La PREVENCIÓN de la inmovilidad se realiza de la siguiente manera:

  1. Ejercicio Físico que le llevará a tener una vida autónoma y activa por más tiempo de vida.
  2. Dejar que el anciano realice por si mismo sus actividades cotidianas pues, a veces, por las prisas y la sobreprotección, se les suple o se les ayuda en lo que deben de hacer.
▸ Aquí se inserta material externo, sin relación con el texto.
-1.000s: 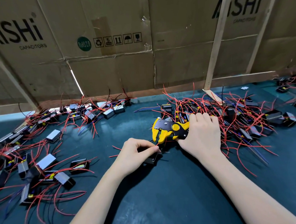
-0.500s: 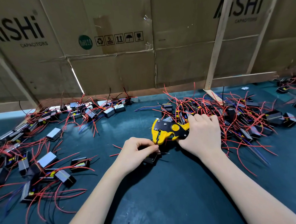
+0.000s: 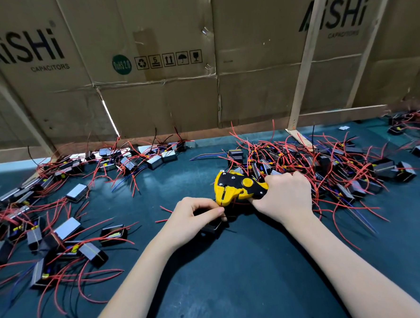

Con ello se les daña pues progresivamente van generando mayor dependencia y esto puede convertirse en un círculo vicioso.
  3. Permitir que el anciano, cuando esté acostado en su cama, cambie de postura por si solo y si puede hacerlo que se siente en la orilla.
  4. Además de ser posible, que se ponga de pie y dé unos pasos y realice por sí mismo todo lo que pueda hacer como peinarse, lavarse, vestirse, comer, encender un aparato eléctrico (televisión, radio) etc.
  5. Evitar con ejercicio y con una buena alimentación correcta que sufra de sobrepeso u obesidad que lo límite.

CUIDADOS

En cuanto a los CUIDADOS se sugiere:

  1. Pedir asesoría al médico tratante para identificar y atacar las causas de inmovilidad, rigidez y dolor articular, así como las causas cardiopulmonares, neurológicas, emocionales, sensoriales, inestabilidad física, caídas e incontinencia (que no controlan los esfínteres) urinaria (orina) o fecal (heces).
  2. Establecer, con la ayuda del médico, un programa destinado a disminuir la rigidez articular, aumentar la elasticidad muscular y fortalecer sus músculos y huesos.
  3. Favorecer que coma por sí mismo sin ayuda.
  4. Establecer nuevas tareas y rutinas para la micción (orinar) y la defecación (expulsar las heces).
  5. Evitar la inmovilidad prolongada a través de tareas de movilidad activa (que la realiza él mismo) y pasiva (le ayudan) para mejora de destrezas físicas.
  6. Favorecerle al anciano el surgimiento de intereses culturales, espirituales, sociales, que propicien su saluda de casa y participación.
  7. Eliminar las barreras arquitectónicas (cables, alfombras, tapetes, pantuflas, escaleras, desniveles) y adecuar el espacio para favorecer los esfuerzos de movilización con seguridad.

NOTA: Todos estos puntos que acabo de mencionar son para favorecer la independencia de su ancianito, sin olvidar que hay que estar siempre supervisándolo, no dejarlo solo, así como mostrarle siempre paciencia, amor y tolerancia.